> _Exercise description_:
Copy the records below word for word, leaving out nothing.

Records excerpted from a collection:
--- START ---

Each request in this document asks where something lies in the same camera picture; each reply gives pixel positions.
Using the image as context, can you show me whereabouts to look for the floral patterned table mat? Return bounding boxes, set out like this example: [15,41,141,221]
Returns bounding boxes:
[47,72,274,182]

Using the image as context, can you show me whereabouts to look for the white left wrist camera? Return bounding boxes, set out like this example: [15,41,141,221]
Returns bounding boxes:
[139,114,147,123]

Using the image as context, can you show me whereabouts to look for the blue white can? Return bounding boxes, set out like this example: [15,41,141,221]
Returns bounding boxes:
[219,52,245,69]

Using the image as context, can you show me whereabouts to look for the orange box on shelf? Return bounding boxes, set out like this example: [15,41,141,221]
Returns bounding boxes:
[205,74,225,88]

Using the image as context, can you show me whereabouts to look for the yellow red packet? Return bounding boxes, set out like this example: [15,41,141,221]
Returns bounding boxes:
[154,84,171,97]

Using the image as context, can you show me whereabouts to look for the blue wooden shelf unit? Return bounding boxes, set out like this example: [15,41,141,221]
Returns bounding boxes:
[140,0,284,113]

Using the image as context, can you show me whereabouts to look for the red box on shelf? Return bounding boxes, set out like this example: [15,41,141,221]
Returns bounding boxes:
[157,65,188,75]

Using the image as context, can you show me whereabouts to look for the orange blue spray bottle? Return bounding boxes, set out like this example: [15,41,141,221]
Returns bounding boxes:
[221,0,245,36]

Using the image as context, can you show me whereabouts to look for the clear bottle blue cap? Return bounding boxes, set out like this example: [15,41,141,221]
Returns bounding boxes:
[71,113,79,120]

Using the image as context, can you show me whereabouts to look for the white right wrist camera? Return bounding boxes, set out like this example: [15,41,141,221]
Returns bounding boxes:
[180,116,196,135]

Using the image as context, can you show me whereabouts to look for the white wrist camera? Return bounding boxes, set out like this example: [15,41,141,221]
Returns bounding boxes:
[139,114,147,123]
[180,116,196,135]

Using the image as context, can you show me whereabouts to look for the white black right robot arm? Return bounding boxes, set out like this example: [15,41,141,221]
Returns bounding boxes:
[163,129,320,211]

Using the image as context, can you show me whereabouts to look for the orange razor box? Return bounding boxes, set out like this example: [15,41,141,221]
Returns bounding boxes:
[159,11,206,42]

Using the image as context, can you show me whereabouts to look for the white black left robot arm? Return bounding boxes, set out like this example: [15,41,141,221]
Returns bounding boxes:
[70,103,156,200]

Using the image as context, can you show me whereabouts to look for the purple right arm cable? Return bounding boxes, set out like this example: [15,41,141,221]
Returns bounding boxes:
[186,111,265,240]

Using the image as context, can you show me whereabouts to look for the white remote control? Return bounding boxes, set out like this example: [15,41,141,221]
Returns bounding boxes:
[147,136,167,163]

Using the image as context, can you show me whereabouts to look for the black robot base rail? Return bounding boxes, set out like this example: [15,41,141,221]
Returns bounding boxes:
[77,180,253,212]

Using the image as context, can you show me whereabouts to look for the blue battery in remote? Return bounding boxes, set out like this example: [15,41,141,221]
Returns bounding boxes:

--- END ---

> _Answer for this exercise_:
Each request in this document asks where something lies in the same camera picture; each reply gives pixel positions.
Using the image as context, can you show me whereabouts to look for the floral patterned table mat? Return bounding boxes, set out like this example: [15,41,141,221]
Returns bounding boxes:
[47,72,274,182]

Using the image as context, can you show me whereabouts to look for the white left wrist camera? Return bounding boxes, set out like this example: [15,41,141,221]
Returns bounding boxes:
[139,114,147,123]

Using the image as context, can you show me whereabouts to look for the blue white can? Return bounding boxes, set out like this example: [15,41,141,221]
Returns bounding boxes:
[219,52,245,69]

Using the image as context, can you show me whereabouts to look for the orange box on shelf? Return bounding boxes, set out like this example: [15,41,141,221]
Returns bounding boxes:
[205,74,225,88]

Using the image as context, can you show me whereabouts to look for the yellow red packet? Return bounding boxes, set out like this example: [15,41,141,221]
Returns bounding boxes:
[154,84,171,97]

Using the image as context, can you show me whereabouts to look for the blue wooden shelf unit? Return bounding boxes, set out like this example: [15,41,141,221]
Returns bounding boxes:
[140,0,284,113]

Using the image as context, can you show me whereabouts to look for the red box on shelf? Return bounding boxes, set out like this example: [15,41,141,221]
Returns bounding boxes:
[157,65,188,75]

Using the image as context, can you show me whereabouts to look for the orange blue spray bottle? Return bounding boxes, set out like this example: [15,41,141,221]
Returns bounding boxes:
[221,0,245,36]

Using the image as context, can you show me whereabouts to look for the clear bottle blue cap? Return bounding boxes, set out like this example: [15,41,141,221]
Returns bounding boxes:
[71,113,79,120]

Using the image as context, can you show me whereabouts to look for the white right wrist camera? Return bounding boxes, set out like this example: [15,41,141,221]
Returns bounding boxes:
[180,116,196,135]

Using the image as context, can you show me whereabouts to look for the white wrist camera? Return bounding boxes, set out like this example: [15,41,141,221]
Returns bounding boxes:
[139,114,147,123]
[180,116,196,135]

Using the image as context, can you show me whereabouts to look for the white black right robot arm? Return bounding boxes, set out like this example: [15,41,141,221]
Returns bounding boxes:
[163,129,320,211]

Using the image as context, can you show me whereabouts to look for the orange razor box? Return bounding boxes, set out like this example: [15,41,141,221]
Returns bounding boxes:
[159,11,206,42]

Using the image as context, can you show me whereabouts to look for the white black left robot arm? Return bounding boxes, set out like this example: [15,41,141,221]
Returns bounding boxes:
[70,103,156,200]

Using the image as context, can you show me whereabouts to look for the purple right arm cable? Return bounding boxes, set out like this example: [15,41,141,221]
Returns bounding boxes:
[186,111,265,240]

Using the image as context, can you show me whereabouts to look for the white remote control? Return bounding boxes, set out like this example: [15,41,141,221]
Returns bounding boxes:
[147,136,167,163]

Using the image as context, can you show me whereabouts to look for the black robot base rail? Return bounding boxes, set out like this example: [15,41,141,221]
Returns bounding boxes:
[77,180,253,212]

Using the image as context, can you show me whereabouts to look for the blue battery in remote? Return bounding boxes, set out like this example: [15,41,141,221]
Returns bounding boxes:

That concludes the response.